在你的情况下,在指定函数后,我会简单地使用:

require(snowfall)
sfInit( parallel=T, cpus=cpucores) # 
sfExportAll() 
results=sfLapply(as.list(c(1:1000)),fun=Take_expected_value, points =10^7, number_of_trajectories = 10^7)
sfRemoveAll()
sfStop()

This may need a little tweaking but I am not going to do all of the work for you.

这可能需要一些调整,但我不打算为你做所有的工作。

#1


1  

I tend to use snowfall, but there are many other ways to parallelize a function. Here is a generic script with a junk function meant to take a while to compute:

我倾向于使用降雪,但还有许多其他方法来并行化功能。

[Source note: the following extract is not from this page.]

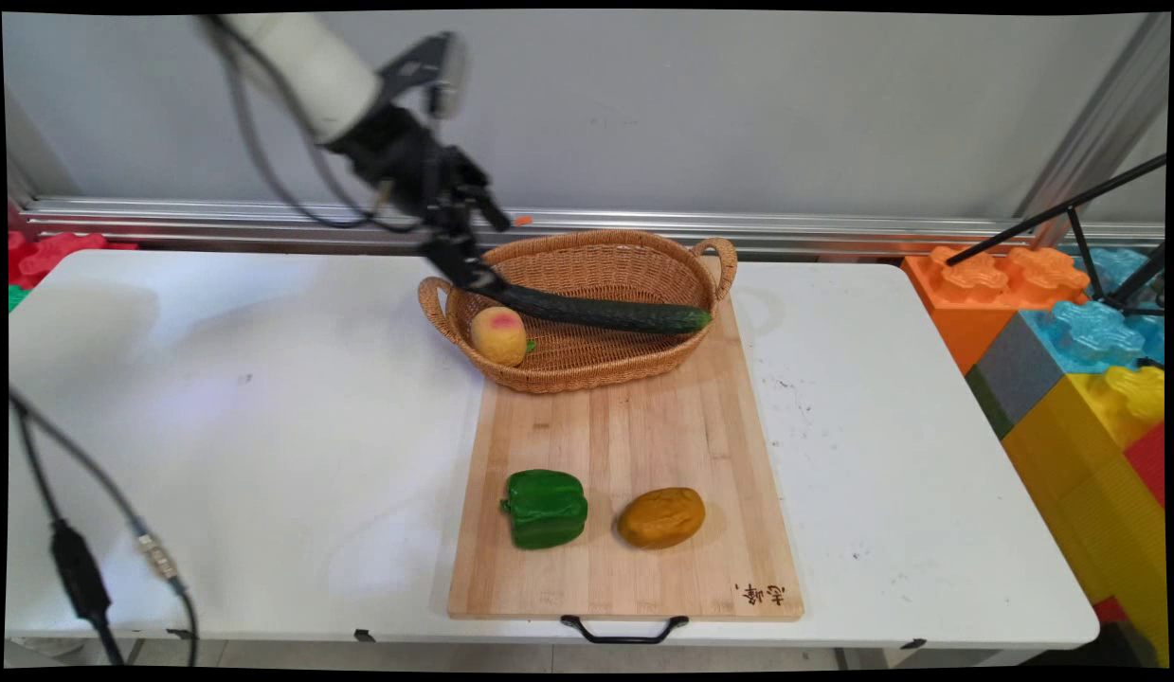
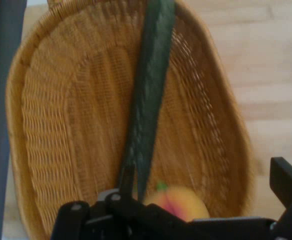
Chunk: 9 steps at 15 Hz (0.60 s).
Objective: Pick up the cucumber from the vegetable basket
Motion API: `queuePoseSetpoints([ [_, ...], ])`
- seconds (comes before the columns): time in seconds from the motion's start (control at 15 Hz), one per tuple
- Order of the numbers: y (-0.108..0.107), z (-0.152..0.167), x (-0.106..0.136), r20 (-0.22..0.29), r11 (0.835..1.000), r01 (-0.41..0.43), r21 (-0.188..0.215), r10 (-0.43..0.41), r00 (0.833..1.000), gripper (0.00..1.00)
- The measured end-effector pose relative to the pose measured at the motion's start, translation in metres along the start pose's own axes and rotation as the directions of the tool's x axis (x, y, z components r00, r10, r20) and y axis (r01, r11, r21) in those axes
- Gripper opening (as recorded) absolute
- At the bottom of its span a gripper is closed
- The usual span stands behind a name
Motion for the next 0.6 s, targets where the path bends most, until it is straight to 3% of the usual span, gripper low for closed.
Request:
queuePoseSetpoints([
  [0.2,-0.014,0.041,0.022,0.019,0.999,-0.033,-0.010,0.034,0.999,1.00],
  [0.6,-0.036,0.116,0.040,0.052,0.997,-0.078,-0.025,0.079,0.996,1.00],
])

这是一个带有垃圾函数的通用脚本,需要一段时间来计算:

Iter_vals=as.list(c(1:16)) # the values to iterate the function with

fx_parallel_run=function(Iter_val, multiplier){ #junk function with 2 arguments 
  jnk=round(runif(1)*multiplier)
  jnk1=runif(jnk)
  for (i in 1:length(jnk1)){
    jnk1[i]=(jnk1[i]*runif(1))+Iter_val[[1]]
  }
  return(jnk1) 
}
require(snowfall)
cpucores=as.integer(Sys.getenv('NUMBER_OF_PROCESSORS')) #by default snowfall will use the total number of processors, so this is not necessary. 
#However, if you are using the machine for other purposes, 
#you can adapt this line to leave at least a core or two free 
#so the computer is still functional for multi tasking.
sfInit( parallel=T, cpus=cpucores) # 
sfExportAll() 
results=sfLapply(Iter_vals,fun=fx_parallel_run, multiplier=800) #extra function arguments go after the first two sfLapply arguments
sfRemoveAll()
sfStop()

in your case, after specifying the functions, I would simply use:

在你的情况下,在指定函数后,我会简单地使用:

require(snowfall)
sfInit( parallel=T, cpus=cpucores) # 
sfExportAll() 
results=sfLapply(as.list(c(1:1000)),fun=Take_expected_value, points =10^7, number_of_trajectories = 10^7)
sfRemoveAll()
sfStop()

This may need a little tweaking but I am not going to do all of the work for you.

这可能需要一些调整,但我不打算为你做所有的工作。